About this task = Copy every line of the entries that includes the word "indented".

Data entries =
--

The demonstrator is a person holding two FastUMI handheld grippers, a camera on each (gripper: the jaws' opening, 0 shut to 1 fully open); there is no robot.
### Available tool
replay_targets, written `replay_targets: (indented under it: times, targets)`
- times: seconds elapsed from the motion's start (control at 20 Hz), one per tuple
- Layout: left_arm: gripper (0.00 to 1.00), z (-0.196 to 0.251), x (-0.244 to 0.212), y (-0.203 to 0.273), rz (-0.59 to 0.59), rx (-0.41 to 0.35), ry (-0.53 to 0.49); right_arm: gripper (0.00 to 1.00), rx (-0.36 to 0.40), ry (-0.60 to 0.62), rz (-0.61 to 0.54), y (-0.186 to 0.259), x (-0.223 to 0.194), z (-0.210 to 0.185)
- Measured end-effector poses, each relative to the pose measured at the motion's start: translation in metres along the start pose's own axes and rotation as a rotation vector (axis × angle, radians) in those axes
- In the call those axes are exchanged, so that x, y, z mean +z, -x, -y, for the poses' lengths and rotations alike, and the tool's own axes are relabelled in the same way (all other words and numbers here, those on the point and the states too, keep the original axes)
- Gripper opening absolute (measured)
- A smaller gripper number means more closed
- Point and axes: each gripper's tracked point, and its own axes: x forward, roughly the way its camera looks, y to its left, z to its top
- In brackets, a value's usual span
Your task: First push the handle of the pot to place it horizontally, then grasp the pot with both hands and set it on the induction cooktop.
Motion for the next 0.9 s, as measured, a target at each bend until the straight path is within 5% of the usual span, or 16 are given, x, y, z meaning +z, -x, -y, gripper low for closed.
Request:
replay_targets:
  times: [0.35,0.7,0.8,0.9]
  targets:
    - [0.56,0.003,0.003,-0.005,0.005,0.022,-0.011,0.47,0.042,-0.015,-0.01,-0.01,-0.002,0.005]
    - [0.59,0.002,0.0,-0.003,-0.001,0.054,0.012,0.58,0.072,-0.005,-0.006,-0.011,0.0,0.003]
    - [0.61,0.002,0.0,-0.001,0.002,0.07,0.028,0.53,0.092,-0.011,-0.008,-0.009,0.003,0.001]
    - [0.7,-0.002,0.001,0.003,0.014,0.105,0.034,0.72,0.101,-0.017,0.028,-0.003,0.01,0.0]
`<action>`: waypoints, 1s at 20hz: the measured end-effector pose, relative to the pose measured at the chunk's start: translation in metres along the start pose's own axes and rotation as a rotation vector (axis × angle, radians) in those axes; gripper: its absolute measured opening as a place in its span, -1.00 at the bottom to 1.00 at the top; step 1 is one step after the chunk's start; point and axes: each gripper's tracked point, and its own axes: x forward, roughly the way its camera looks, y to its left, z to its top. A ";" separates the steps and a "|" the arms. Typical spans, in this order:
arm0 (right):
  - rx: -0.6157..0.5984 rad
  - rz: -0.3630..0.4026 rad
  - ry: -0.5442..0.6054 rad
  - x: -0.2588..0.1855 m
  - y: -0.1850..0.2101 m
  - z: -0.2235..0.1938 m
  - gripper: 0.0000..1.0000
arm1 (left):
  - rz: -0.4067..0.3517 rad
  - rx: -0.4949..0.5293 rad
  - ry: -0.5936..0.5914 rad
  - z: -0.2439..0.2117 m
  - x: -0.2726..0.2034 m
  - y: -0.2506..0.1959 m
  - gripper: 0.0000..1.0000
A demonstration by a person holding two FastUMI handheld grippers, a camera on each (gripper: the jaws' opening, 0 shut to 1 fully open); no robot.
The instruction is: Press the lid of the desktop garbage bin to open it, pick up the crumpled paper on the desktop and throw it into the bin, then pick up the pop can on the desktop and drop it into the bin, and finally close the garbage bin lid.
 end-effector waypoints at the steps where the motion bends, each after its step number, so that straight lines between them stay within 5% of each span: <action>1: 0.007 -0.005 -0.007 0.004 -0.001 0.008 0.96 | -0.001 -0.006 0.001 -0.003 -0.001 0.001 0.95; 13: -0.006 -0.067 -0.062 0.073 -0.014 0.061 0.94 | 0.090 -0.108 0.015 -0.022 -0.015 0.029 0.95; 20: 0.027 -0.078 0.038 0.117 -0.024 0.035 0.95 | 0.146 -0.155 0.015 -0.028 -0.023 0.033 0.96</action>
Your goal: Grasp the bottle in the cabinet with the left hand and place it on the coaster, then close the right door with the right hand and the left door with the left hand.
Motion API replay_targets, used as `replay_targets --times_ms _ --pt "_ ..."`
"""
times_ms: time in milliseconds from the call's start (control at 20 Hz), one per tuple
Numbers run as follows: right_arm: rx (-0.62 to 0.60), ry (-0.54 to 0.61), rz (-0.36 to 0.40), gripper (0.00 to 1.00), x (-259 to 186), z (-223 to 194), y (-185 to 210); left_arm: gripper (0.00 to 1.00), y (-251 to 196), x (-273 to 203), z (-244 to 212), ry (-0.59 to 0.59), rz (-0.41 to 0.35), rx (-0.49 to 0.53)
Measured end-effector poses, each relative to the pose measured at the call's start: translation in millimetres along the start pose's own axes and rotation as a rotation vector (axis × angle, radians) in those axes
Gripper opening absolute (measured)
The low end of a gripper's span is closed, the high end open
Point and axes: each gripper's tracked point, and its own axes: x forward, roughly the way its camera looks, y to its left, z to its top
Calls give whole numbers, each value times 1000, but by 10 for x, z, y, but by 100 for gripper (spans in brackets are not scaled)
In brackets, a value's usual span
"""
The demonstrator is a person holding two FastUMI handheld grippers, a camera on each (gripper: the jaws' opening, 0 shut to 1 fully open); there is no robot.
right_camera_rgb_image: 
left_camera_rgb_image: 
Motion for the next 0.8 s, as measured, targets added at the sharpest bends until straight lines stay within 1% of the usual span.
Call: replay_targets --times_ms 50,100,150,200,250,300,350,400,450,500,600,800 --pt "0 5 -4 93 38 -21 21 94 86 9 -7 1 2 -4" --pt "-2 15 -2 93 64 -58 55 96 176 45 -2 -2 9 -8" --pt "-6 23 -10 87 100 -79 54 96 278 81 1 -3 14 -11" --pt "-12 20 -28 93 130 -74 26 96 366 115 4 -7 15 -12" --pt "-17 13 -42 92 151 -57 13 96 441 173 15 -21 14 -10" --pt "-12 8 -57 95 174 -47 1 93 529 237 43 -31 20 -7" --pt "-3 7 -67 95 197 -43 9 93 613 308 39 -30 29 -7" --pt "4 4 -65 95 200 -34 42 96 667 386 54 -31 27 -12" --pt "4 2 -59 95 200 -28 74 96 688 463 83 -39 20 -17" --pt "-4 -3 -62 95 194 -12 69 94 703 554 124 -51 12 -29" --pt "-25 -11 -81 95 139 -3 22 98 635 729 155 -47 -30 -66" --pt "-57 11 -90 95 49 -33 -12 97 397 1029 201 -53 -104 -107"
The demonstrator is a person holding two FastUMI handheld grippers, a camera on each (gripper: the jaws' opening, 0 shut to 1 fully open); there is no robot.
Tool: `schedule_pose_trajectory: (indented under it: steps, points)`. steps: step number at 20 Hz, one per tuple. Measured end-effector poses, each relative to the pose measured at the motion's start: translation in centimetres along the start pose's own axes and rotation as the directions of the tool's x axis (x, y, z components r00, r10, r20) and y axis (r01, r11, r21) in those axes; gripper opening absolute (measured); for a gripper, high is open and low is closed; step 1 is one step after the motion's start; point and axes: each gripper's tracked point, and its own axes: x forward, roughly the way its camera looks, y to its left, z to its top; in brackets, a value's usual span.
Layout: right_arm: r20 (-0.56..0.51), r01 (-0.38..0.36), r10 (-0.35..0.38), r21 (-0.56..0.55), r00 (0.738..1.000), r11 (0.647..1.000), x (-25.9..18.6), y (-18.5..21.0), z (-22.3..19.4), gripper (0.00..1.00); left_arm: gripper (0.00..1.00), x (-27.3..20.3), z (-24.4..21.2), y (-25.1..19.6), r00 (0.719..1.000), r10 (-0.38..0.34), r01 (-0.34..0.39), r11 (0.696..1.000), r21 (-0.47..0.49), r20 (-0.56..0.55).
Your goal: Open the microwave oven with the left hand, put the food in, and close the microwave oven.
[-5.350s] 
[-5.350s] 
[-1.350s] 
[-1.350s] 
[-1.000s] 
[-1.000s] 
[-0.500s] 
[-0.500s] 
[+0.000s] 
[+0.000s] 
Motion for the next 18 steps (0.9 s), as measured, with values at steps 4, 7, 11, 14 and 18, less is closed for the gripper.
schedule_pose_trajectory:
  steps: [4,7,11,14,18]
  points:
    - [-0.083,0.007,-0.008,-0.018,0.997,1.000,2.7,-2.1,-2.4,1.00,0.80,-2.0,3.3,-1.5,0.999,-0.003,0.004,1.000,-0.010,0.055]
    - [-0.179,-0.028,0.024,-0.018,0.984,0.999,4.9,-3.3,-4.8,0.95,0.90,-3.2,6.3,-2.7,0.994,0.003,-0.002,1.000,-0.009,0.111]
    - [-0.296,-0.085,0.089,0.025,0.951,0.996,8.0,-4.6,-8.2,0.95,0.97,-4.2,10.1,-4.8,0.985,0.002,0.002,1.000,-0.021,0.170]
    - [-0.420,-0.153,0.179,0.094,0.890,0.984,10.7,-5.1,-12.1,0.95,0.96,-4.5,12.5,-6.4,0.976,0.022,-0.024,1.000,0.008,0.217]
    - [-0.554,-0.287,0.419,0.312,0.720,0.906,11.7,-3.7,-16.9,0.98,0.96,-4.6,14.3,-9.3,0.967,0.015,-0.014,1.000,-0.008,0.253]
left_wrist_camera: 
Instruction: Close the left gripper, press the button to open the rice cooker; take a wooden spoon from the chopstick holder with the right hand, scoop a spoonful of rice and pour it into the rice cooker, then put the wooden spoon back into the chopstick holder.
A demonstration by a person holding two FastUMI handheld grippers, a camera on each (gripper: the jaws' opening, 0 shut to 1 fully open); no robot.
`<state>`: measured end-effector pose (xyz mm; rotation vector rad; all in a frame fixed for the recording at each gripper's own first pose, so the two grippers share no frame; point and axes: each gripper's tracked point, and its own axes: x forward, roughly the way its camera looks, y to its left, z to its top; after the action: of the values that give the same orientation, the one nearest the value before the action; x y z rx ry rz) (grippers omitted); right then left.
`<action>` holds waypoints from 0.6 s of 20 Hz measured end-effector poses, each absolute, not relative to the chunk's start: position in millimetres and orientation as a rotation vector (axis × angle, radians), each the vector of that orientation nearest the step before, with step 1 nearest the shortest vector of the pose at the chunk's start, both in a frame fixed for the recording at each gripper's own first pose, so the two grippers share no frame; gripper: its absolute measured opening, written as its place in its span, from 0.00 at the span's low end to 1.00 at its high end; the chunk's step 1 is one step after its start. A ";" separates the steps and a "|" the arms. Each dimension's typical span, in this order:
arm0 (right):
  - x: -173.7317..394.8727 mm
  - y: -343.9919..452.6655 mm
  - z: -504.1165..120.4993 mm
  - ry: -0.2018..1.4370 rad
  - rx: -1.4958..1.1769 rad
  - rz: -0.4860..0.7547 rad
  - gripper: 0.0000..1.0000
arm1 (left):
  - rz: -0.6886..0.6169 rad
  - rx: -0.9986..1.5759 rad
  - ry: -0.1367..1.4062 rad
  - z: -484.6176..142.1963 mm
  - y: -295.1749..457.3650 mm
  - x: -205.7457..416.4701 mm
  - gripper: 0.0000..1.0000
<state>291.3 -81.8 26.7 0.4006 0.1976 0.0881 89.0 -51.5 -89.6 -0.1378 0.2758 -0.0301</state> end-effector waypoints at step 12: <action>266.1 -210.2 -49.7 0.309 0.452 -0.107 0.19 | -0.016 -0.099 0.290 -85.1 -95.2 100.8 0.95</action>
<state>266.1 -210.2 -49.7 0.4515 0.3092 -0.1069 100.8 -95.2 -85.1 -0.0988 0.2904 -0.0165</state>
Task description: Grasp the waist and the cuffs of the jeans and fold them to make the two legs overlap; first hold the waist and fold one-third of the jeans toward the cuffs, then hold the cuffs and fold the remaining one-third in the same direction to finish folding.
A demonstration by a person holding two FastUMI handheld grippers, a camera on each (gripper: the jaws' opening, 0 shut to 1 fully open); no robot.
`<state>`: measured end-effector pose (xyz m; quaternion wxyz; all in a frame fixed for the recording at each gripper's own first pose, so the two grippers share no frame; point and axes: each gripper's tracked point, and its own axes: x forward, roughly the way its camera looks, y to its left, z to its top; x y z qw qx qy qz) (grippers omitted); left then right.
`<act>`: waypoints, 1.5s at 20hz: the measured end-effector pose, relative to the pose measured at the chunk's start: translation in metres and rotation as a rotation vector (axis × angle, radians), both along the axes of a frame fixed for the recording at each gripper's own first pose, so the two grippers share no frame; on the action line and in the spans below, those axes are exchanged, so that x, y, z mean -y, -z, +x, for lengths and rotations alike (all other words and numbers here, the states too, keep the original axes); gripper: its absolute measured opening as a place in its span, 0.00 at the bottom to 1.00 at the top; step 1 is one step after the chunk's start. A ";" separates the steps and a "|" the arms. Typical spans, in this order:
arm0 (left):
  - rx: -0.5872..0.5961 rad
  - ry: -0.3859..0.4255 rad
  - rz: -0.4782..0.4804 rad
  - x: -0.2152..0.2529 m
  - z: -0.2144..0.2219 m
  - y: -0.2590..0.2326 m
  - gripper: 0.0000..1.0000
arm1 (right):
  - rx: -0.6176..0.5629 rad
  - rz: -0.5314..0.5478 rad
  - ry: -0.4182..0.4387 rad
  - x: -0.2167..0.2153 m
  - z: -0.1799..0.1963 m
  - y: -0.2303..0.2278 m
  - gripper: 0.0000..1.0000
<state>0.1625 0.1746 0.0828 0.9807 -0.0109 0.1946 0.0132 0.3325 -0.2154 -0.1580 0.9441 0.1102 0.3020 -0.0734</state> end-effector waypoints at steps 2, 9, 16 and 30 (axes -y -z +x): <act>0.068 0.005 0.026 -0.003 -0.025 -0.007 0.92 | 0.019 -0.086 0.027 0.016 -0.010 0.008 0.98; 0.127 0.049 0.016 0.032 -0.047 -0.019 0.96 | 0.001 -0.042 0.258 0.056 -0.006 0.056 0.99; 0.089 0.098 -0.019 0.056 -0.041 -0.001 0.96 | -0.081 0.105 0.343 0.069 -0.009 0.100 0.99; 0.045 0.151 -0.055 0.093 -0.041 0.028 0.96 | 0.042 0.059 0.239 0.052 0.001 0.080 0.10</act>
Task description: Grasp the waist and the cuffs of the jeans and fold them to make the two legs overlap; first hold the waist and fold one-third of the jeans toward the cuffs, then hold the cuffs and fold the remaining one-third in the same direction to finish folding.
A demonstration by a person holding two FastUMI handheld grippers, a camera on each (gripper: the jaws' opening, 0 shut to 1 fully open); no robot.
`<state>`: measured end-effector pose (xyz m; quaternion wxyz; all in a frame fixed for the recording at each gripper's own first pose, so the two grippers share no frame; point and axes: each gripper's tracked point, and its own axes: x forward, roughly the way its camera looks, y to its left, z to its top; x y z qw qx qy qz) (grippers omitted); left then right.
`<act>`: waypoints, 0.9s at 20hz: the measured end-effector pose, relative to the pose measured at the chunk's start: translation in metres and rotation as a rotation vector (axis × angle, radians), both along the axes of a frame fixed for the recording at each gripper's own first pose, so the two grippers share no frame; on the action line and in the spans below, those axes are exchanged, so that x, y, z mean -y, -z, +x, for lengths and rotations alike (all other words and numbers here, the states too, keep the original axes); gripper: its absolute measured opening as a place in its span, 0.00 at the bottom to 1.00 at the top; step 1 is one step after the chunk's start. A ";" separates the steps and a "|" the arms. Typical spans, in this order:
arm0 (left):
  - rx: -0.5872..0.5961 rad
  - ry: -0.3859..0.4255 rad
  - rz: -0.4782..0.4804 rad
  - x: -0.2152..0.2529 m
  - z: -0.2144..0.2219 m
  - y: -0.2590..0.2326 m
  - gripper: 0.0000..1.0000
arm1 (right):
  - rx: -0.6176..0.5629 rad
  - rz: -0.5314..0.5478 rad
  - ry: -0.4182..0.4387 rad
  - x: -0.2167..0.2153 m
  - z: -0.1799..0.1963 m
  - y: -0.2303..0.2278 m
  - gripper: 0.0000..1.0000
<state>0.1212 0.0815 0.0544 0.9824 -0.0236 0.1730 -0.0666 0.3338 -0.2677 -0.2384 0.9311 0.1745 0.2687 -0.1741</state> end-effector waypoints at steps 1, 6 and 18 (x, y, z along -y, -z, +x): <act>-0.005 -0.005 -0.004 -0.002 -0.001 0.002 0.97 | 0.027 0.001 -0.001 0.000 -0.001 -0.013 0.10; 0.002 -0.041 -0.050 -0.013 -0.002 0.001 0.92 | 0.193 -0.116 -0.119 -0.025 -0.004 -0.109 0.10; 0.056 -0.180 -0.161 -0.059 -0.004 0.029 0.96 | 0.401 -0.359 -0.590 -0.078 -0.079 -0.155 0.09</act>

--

Result of this exercise =
replay_targets, written `replay_targets: (indented under it: times, targets)`
Tool: `schedule_pose_trajectory: (indented under it: steps, points)`. steps: step number at 20 Hz, one per tuple. Measured end-effector poses, each relative to the pose measured at the motion's start: translation in centimetres along the start pose's own axes and rotation as the directions of the tool's x axis (x, y, z components r00, r10, r20) and y axis (r01, r11, r21) in those axes; gripper opening absolute (measured); for a gripper, high is open and low is closed; step 1 is one step after the motion's start; point and axes: each gripper's tracked point, and its own axes: x forward, roughly the way its camera looks, y to its left, z to its top; in brackets, a value's usual span.

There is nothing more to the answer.